2.3 Whisper-AT Training Recipe

The Whisper-AT training recipe is here. This contains everything needed to train Whisper-AT except the data.

The starting point is run_as_full_train.sh, which calls run.sh, which then calls traintest.py.

Hyper-parameters are:

Model Initial LR Train Epochs (Equivalent**) Weight Averaging
large 5e-5 30 (3) 16-30
large (low proj) 1e-4 30 (3) 16-30
medium 5e-5 30 (3) 16-30
medium (low proj) 1e-4 30 (3) 16-30
small 1e-4 50 (5) 21-50
small (low proj) 1e-4 50 (5) 21-50
base 1e-4 50 (5) 21-50
tiny 1e-4 50 (5) 21-50

** We stop each epoch when 10% iteration is done. So the equivalent epochs = 0.1 * epochs.

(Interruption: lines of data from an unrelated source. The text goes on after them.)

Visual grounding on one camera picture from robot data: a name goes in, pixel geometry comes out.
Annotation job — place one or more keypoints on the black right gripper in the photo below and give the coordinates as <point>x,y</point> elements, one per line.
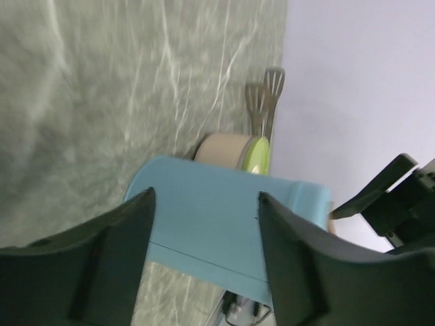
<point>398,203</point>

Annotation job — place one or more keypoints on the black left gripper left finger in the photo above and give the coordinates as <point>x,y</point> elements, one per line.
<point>87,275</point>

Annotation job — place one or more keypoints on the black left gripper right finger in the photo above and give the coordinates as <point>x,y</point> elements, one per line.
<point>317,278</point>

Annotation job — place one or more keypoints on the tall blue lunch container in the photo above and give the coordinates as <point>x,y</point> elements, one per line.
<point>206,222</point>

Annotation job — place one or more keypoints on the green round lid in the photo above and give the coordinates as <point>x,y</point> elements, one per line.
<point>255,157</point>

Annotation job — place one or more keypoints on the steel food tongs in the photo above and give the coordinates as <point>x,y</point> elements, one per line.
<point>261,100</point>

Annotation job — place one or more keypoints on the beige steel bowl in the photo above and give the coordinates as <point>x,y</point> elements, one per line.
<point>223,149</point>

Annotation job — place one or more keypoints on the aluminium mounting rail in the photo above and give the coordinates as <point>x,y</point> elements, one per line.
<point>222,308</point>

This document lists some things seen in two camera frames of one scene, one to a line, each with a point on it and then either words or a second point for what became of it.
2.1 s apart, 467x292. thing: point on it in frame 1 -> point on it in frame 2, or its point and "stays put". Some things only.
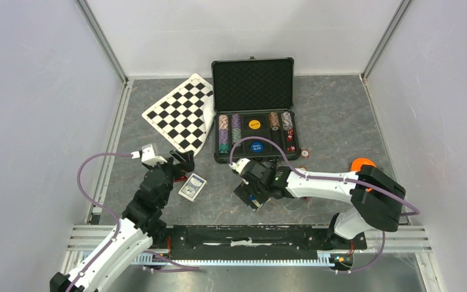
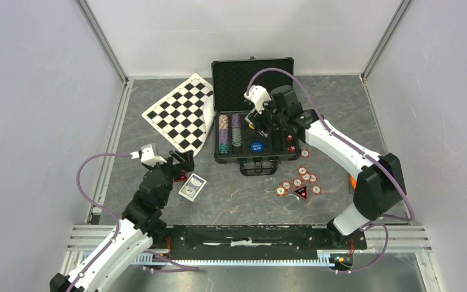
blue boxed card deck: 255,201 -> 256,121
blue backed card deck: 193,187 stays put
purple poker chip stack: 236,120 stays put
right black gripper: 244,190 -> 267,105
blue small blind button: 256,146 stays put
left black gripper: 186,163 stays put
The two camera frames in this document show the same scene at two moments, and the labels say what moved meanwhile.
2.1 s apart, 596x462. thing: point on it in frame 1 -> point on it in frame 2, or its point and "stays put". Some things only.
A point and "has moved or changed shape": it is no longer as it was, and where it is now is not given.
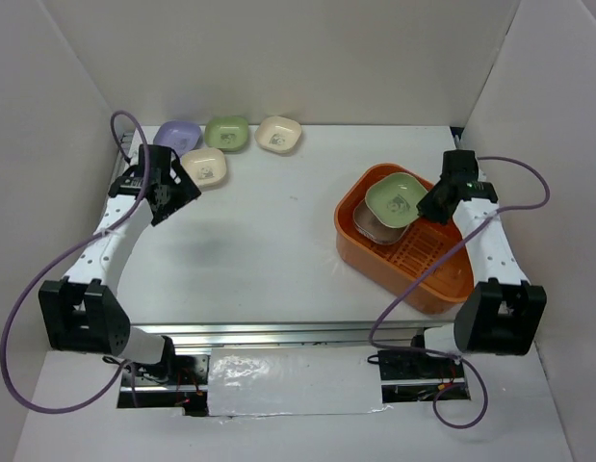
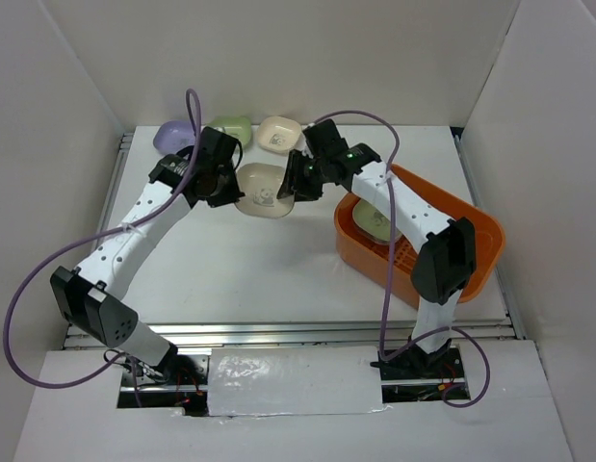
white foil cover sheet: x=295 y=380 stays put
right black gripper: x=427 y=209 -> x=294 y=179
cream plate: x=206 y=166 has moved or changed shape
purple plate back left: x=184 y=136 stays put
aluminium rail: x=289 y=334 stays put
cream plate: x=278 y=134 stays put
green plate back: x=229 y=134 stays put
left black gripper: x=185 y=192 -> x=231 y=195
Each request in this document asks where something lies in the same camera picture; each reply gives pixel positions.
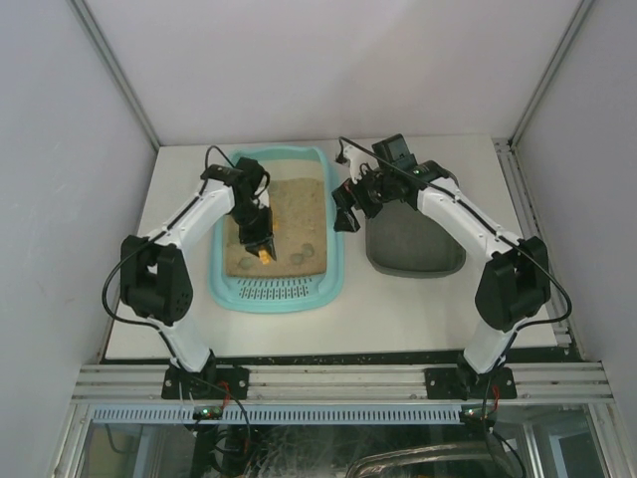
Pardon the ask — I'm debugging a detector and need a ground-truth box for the orange plastic litter scoop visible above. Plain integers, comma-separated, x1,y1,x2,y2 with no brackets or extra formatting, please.
259,199,275,265

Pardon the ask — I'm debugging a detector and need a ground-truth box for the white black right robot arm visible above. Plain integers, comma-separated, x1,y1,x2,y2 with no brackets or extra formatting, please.
332,134,550,375

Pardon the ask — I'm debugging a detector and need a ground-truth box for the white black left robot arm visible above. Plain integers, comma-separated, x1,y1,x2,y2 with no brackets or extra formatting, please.
119,157,276,372

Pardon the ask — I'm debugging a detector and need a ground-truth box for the teal plastic litter box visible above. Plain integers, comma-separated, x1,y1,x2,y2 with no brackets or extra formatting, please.
209,144,344,314

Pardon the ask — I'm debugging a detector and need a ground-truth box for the dark grey plastic bin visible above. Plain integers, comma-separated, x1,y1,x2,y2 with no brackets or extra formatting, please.
365,200,466,279

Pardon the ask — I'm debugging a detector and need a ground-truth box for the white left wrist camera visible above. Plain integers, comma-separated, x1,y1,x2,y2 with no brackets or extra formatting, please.
255,187,270,208

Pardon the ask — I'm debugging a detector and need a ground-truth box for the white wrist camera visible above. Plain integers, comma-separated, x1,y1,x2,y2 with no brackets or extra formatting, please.
255,187,270,208
336,145,364,183

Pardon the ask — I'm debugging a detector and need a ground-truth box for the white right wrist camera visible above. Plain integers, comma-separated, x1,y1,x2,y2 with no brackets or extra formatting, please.
336,145,364,183

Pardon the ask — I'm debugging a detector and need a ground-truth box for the black right camera cable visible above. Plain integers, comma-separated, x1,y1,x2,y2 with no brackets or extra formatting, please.
336,136,572,328

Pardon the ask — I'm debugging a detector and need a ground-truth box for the black camera cable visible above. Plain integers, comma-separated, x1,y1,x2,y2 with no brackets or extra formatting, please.
336,136,572,328
102,144,273,330

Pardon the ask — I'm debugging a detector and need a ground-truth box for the black left camera cable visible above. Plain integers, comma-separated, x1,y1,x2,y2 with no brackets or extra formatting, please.
102,144,273,330

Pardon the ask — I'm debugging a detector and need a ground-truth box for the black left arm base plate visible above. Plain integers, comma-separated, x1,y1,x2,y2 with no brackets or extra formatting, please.
160,365,250,400

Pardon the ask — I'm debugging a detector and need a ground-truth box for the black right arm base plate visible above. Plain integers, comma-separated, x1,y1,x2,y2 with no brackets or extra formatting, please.
424,366,518,400

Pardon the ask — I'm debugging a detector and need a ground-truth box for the blue slotted cable duct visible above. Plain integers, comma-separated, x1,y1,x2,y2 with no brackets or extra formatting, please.
92,403,462,426

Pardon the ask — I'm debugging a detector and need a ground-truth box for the aluminium mounting rail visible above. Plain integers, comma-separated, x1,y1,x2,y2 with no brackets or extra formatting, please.
72,362,614,405

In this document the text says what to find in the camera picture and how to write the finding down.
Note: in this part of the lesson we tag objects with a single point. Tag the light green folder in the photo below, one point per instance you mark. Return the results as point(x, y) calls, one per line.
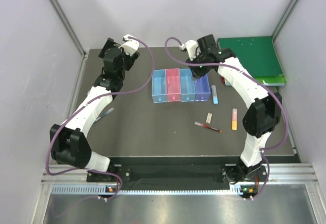
point(272, 81)

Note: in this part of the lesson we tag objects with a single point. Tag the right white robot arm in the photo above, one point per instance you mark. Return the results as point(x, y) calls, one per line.
point(263, 112)

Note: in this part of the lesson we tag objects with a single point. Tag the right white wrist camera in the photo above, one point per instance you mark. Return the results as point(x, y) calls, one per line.
point(190, 47)

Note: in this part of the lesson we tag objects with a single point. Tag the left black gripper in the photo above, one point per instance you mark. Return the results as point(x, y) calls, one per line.
point(129, 59)

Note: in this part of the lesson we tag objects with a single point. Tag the blue grey eraser stick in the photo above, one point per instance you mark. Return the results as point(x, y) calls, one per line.
point(214, 94)

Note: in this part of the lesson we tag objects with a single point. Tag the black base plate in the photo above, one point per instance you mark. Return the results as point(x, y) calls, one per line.
point(183, 172)

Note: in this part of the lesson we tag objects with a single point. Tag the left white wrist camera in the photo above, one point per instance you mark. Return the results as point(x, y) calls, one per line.
point(130, 45)

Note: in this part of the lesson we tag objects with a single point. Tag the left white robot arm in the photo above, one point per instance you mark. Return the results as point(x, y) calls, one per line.
point(68, 141)

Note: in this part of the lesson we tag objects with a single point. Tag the dark green binder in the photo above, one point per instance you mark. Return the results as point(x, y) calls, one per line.
point(256, 54)

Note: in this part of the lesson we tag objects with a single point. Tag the small grey eraser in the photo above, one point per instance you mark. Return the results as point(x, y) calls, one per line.
point(209, 117)

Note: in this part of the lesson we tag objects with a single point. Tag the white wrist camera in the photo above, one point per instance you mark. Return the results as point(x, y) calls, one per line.
point(190, 47)
point(130, 45)

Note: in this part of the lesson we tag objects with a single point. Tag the red pen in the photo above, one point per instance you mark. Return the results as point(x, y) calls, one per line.
point(207, 127)

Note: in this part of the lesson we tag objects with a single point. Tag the blue pen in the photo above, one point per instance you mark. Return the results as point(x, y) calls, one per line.
point(104, 114)

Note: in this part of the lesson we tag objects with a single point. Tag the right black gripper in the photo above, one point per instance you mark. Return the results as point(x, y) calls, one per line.
point(199, 73)

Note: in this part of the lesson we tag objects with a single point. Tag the pink plastic tray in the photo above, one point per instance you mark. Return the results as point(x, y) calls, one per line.
point(173, 85)

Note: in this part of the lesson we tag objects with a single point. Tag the light blue tray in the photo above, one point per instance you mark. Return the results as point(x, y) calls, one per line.
point(159, 86)
point(188, 91)

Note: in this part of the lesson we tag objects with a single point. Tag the purple plastic tray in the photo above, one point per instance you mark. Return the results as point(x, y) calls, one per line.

Training logs are also released [here].

2.4 FLOPs Calculation

The model code is [here].


Available Models and Audio Tagging Performance

The Whisper-AT script downloads the original OpenAI Whisper model and our AT model automatically. So you do not really need to download it manually. But in case your device does not have Internet access, here is the [links]

Model
Name
#ASR
Params
Language #AT Params
(TL-TR)
AS mAP
(TL-TR)
#AT Params
(TL-TR-512)
AS mAP
(TL-TR-512)
large-v2
(large)
1550M Multilingual 40.0M 41.7 7.2M 40.3
large-v1 1550M Multilingual 40.0M 42.1 7.2M 41.6
medium.en 769M English 25.8M 41.4 7.1M 41.1
medium 769M Multilingual 25.8M 40.8 7.1M 41.2
small.en 244M English 14.6M 40.1 6.9M 39.9
small 244M Multilingual 14.6M 39.8 6.9M 39.8
base.en 74M English 6.6M 37.5 - -
base 74M Multilingual 6.6M 37.6 - -
tiny.en 39M English 3.8M 35.8 - -
tiny 39M Multilingual 3.8M 36.5 - -
  • Abbreviations:
    • #ASR Params = Model parameters for the automatic speech recognition task.
    • #AT Params = Model parameters for audio tagging.
    • TL-TR = The proposed time and layer-wise Transformer model, the dimension follows the Whisper model, e.g., 1280 for whisper-large.
    • TL-TR-512 = The proposed low-computational time and layer-wise Transformer model, the dimension is projected to 512, not available for base and small models that have lower dimensions than 512.
    • AS mAP = The audio tagging mean average precision (mAP) on the AudioSet evaluation set.
  • Whisper-AT supports all Whisper models. The script downloads the original OpenAI Whisper model and our AT model automatically.
  • All results reported in the paper are based on large-v1, medium.en, small.en, base.en, and tiny.en. large-v2 and multi-lingual models are trained after the paper is finished.

License

Whisper-AT's code and model weights are released under a BSD license, which is similar with the original OpenAI Whisper's MIT license. Commercial use is welcome.